2 years! wow! The only show I looked froward to watching each episode of.
Lost promised answers though. And his defense that people should have known they wouldn't deliver was ridiculous. The average viewer wouldn't be listening to his podcasts and reading interviews. The show itself never told the audience answers weren't coming, in fact it teased them all along.

And maybe Damon forgot about 'The New Man In Charge', it's amongst the most didactic storytelling I've ever seen.
 
I still love the final image of the plane wreckage. If there is some sort of "sequel" I hope that is shown for good measure. The new Black Rock.

Actually a prequel would work better than a sequel IMHO. Tell a story from many hundreds of years ago, when the statue was still whole, maybe explain more about the temple and the catacombs under the island and how it all got there. Long before the Dharma initiative and the plane crash. It could have possibilities....
 
The numbers weren't answered. Same thing for the rules, the motivations of the Others and their leaders, the cabin, the ancient (and impressive/magical) landmarks, etc.
"Jacob has a thing for numbers" was all the explanation I needed for the numbers.

What motivations did you need apart from "protecting the island"?

What was confusing about the cabin?

I think everything was answered. The only thing that bothered me initially was the absence of some characters in the finale. Specifically Eko. But he was ultimately "bad", so...
 
Yeah, it certainly shows plenty of viewer contempt, and I think that's fair given how trivial those long time questions were.
"Fair", my ass... When they tease the numbers by saying in interviews that they can't explain why they picked those because it would reveal too much of the mythology, and then switch gears and mock the viewers who expected something, for example, that's hardly "fair" (even if those viewers were admittedly naive to trust the showrunners on that one in the first place).
 
The numbers weren't answered. Same thing for the rules, the motivations of the Others and their leaders, the cabin, the ancient (and impressive/magical) landmarks, etc.

None of that matters to the story that was going on though. By the end it was just about defeating the black smoke monster and getting off the island, why would I care about the motivation of the others when the show/story has gone past that already? It's misleading to say answers weren't given to those things, they just weren't answers you liked and whatever wasn't answered wasn't that serious.

If they never answered what the black smoke monster was, or what the hatch light was, or jacob etc. then those would be big deals but they answered everything I ever wondered about. I legitimately can't think of anything right now where I'm not sure except the pregnancy stuff which seemed to go nowhere. I don't remember what that was about.
 
"Jacob has a thing for numbers" was all the explanation I needed for the numbers.
Why were the numbers of the six remaining candidates sometime after Jacob crossed Kate's name out but before Ben killed Locke recurring here and there decades earlier already?
That's not an explanation, just another weird occurrence of the same 6 numbers.

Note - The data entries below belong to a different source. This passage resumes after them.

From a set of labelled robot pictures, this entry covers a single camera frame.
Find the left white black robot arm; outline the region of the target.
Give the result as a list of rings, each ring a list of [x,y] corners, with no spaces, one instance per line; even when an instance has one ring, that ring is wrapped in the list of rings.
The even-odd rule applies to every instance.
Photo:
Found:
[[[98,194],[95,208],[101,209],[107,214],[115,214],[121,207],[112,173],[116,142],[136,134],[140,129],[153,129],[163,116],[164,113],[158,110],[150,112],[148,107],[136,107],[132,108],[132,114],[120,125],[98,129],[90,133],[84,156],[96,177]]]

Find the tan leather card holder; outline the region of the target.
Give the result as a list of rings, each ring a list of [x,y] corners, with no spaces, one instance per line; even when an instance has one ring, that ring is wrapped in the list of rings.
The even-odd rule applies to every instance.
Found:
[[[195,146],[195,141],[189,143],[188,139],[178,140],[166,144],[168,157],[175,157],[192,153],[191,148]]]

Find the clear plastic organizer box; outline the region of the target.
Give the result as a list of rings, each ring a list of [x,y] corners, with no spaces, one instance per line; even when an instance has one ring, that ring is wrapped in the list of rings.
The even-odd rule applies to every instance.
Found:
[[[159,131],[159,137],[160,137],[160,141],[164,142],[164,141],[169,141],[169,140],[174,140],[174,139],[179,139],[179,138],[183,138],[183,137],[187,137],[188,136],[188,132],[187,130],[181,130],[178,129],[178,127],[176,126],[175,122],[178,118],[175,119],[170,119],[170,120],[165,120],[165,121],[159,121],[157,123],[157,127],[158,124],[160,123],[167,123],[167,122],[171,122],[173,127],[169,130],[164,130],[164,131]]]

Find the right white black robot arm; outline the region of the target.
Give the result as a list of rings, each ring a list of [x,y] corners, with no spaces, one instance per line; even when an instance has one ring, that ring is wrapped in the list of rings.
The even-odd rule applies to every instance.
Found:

What motivations did you need apart from "protecting the island"?
Which is why there never was any conflict between the main characters and the Others or Widmore's goons...

What was confusing about the cabin?
It moved around, for one thing? Somewhat unusual, for a cabin...

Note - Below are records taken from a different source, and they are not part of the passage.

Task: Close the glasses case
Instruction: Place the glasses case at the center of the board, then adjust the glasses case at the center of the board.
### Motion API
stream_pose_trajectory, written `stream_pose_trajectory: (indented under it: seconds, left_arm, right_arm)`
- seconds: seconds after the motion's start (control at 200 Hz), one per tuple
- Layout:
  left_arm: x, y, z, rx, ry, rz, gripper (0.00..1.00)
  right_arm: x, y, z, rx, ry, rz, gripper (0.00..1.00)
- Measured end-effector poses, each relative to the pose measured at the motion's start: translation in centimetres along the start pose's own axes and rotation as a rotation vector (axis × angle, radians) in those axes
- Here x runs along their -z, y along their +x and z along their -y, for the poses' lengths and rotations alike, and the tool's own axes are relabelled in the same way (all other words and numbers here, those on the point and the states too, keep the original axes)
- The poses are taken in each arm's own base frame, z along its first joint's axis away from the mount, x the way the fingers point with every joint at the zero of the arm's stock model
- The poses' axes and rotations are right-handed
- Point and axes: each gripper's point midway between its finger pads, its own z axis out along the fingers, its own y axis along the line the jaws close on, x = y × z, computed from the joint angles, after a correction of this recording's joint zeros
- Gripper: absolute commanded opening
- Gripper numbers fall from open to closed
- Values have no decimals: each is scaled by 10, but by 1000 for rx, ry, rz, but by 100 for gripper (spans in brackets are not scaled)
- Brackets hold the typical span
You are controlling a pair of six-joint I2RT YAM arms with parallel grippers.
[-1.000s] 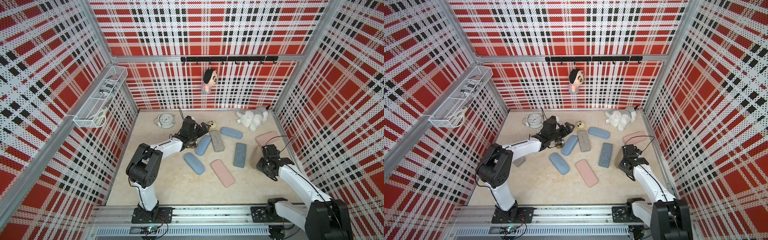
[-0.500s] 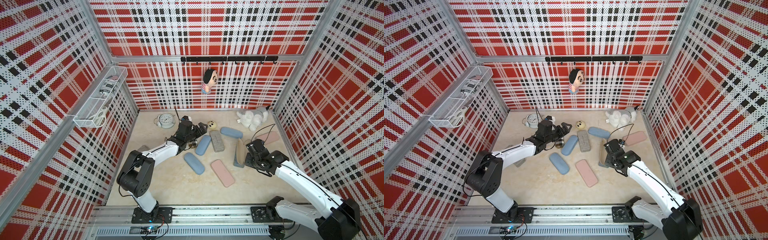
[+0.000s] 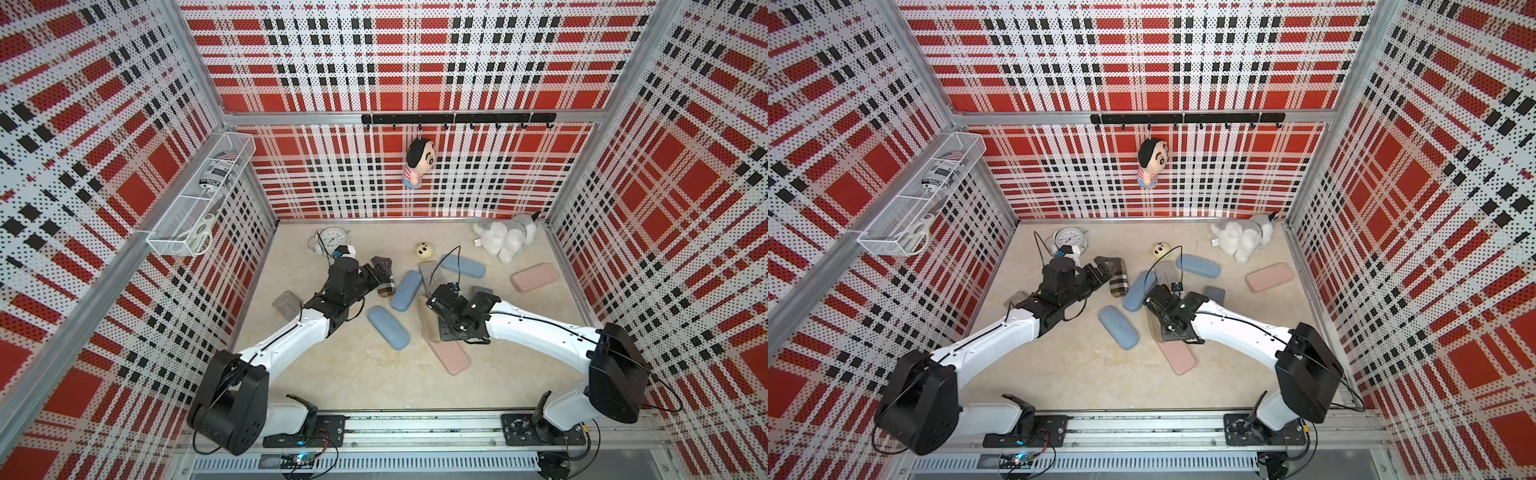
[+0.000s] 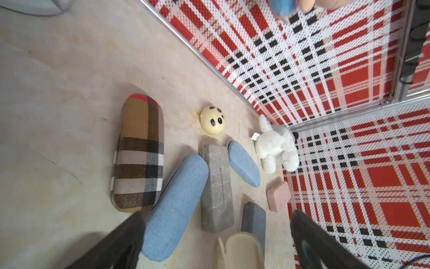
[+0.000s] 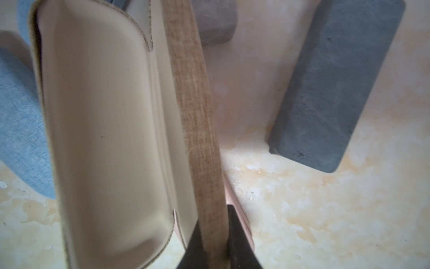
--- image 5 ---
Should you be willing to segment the beige glasses case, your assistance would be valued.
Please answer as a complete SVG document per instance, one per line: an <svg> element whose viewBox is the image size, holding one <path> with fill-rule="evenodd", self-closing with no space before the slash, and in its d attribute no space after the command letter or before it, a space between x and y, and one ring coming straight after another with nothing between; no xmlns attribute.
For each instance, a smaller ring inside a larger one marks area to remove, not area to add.
<svg viewBox="0 0 430 269"><path fill-rule="evenodd" d="M211 90L189 1L35 1L33 69L69 269L143 269L200 230L228 267Z"/></svg>

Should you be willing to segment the teal-lined glasses case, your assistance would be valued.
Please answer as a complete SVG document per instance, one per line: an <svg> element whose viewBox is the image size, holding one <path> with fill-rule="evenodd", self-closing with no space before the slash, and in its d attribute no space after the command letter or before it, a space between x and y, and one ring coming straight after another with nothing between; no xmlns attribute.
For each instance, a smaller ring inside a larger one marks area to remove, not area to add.
<svg viewBox="0 0 430 269"><path fill-rule="evenodd" d="M202 46L229 42L238 23L236 0L192 0Z"/></svg>

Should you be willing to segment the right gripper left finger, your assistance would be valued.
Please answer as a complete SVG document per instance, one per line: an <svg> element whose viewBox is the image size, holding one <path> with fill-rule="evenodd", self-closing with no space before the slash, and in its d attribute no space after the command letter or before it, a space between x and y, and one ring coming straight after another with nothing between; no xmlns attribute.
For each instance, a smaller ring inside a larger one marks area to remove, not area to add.
<svg viewBox="0 0 430 269"><path fill-rule="evenodd" d="M208 258L203 248L199 222L195 225L189 245L177 269L208 269Z"/></svg>

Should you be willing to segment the blue case with pink glasses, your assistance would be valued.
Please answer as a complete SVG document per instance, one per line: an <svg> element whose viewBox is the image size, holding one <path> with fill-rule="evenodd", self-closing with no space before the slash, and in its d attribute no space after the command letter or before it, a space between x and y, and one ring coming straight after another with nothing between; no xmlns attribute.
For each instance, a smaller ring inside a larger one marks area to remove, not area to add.
<svg viewBox="0 0 430 269"><path fill-rule="evenodd" d="M42 196L56 197L33 71L1 48L1 161Z"/></svg>

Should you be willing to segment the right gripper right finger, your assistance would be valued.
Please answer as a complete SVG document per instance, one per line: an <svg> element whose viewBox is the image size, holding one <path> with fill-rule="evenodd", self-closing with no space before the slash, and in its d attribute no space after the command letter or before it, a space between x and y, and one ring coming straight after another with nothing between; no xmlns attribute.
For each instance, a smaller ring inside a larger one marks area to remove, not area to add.
<svg viewBox="0 0 430 269"><path fill-rule="evenodd" d="M227 205L229 221L228 255L232 269L262 269L248 242L233 205Z"/></svg>

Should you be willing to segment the small pink glasses case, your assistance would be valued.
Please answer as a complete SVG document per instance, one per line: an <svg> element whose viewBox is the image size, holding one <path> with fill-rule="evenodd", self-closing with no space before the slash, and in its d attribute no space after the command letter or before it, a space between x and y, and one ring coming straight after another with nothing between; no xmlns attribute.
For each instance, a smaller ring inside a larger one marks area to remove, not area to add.
<svg viewBox="0 0 430 269"><path fill-rule="evenodd" d="M252 230L251 230L251 226L249 224L249 220L248 220L243 208L241 207L240 202L239 202L233 188L231 187L231 184L228 181L227 175L225 173L224 173L223 180L224 180L224 186L225 186L226 204L233 206L234 209L236 210L236 213L237 213L237 216L239 218L241 227L242 227L242 229L246 235L247 242L250 245L251 250L254 252L255 244L253 241ZM183 245L184 249L187 249L190 238L185 239L182 236L181 230L179 228L178 214L176 211L174 212L174 216L175 216L174 232L176 233L177 237L181 241L181 244Z"/></svg>

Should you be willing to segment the teal grey case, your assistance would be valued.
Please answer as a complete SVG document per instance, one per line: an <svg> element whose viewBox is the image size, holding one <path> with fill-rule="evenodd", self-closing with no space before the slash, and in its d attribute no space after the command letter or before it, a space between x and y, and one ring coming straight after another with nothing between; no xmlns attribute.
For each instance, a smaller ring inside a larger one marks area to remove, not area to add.
<svg viewBox="0 0 430 269"><path fill-rule="evenodd" d="M271 154L332 173L402 20L404 1L321 1L273 129Z"/></svg>

None of that matters to the story that was going on though.
The numbers sure mattered to Hugo, for instance. Once.
And are you really arguing the rules didn't matter?

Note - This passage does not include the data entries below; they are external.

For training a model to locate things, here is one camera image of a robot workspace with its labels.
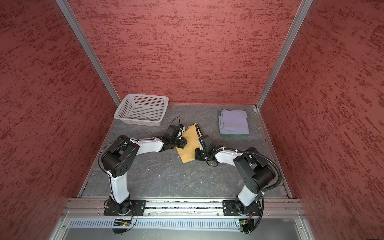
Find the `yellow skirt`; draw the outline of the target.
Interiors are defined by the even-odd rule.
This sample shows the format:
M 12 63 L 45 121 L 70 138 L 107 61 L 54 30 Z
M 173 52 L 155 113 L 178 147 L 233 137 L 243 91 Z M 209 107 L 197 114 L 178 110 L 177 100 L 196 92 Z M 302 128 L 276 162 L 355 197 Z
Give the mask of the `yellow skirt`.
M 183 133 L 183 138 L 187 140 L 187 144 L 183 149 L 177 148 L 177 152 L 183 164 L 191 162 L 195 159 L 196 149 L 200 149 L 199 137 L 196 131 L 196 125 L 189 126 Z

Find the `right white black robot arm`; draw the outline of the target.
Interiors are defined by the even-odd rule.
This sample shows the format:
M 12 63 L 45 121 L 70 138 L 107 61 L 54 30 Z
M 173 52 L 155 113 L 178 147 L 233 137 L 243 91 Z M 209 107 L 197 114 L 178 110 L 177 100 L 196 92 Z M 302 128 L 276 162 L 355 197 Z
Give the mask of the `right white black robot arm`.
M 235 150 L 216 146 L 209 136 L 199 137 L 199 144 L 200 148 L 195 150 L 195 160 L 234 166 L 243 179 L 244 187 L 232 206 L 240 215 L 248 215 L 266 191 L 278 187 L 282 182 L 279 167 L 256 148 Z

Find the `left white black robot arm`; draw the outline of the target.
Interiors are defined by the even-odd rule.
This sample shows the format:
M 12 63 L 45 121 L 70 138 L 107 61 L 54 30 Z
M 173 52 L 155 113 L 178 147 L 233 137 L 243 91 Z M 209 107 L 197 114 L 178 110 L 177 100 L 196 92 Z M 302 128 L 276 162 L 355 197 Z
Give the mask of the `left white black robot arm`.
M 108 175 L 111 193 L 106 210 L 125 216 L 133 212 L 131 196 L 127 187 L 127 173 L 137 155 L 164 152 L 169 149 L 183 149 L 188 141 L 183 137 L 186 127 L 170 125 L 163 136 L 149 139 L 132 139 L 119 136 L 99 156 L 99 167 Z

By the end it was just about defeating the black smoke monster and getting off the island, why would I care about the motivation of the others when the show/story has gone past that already?
Whah? Are you serious?

the pregnancy stuff which seemed to go nowhere. I don't remember what that was about.
Generating easy drama around Claire, then Sun.
 
None of that matters to the story that was going on though. By the end it was just about defeating the black smoke monster and getting off the island, why would I care about the motivation of the others when the show/story has gone past that already? It's misleading to say answers weren't given to those things, they just weren't answers you liked and whatever wasn't answered wasn't that serious.

If they never answered what the black smoke monster was, or what the hatch light was, or jacob etc. then those would be big deals but they answered everything I ever wondered about. I legitimately can't think of anything right now where I'm not sure except the pregnancy stuff which seemed to go nowhere. I don't remember what that was about.
Same. Although I just tied the pregnancy stuff to the fact that the power beneath the island, be it the "light" or more likely electro-magnetic fields, fucked women up. After Sun got off the island, it didn't matter any more.
 
LOST ended 2 years ago today.
My face that night:

b4zIP.gif
 
"Fair", my ass... When they tease the numbers by saying in interviews that they can't explain why they picked those because it would reveal too much of the mythology, and then switch gears and mock the viewers who expected something, for example, that's hardly "fair" (even if those viewers were admittedly naive to trust the showrunners on that one in the first place).
Maybe you should reread that post. The New Man In Charge did not address the numbers. It discussed palette drops, polar bears, and the Hurley bird. Yes, I would say all of which were trivial.
 
Maybe you should reread that post.
Sorry, there was no way to tell whether "those long time questions" was referring to the questions addressed in that short specifically, or the questions the viewers wanted answered (from my post here)...
If you meant the former, considering the writers were the ones who picked the questions for those two DHARMA guys anyway, the word "strawman" comes to mind...
(Not that I'd consider the food drops "trivial", for example, since a great deal was made out of the island being magically out of reach.)
 
I don't get why he shits on the Architect in the Matrix when the answers his show gave in season 6 were just as bad.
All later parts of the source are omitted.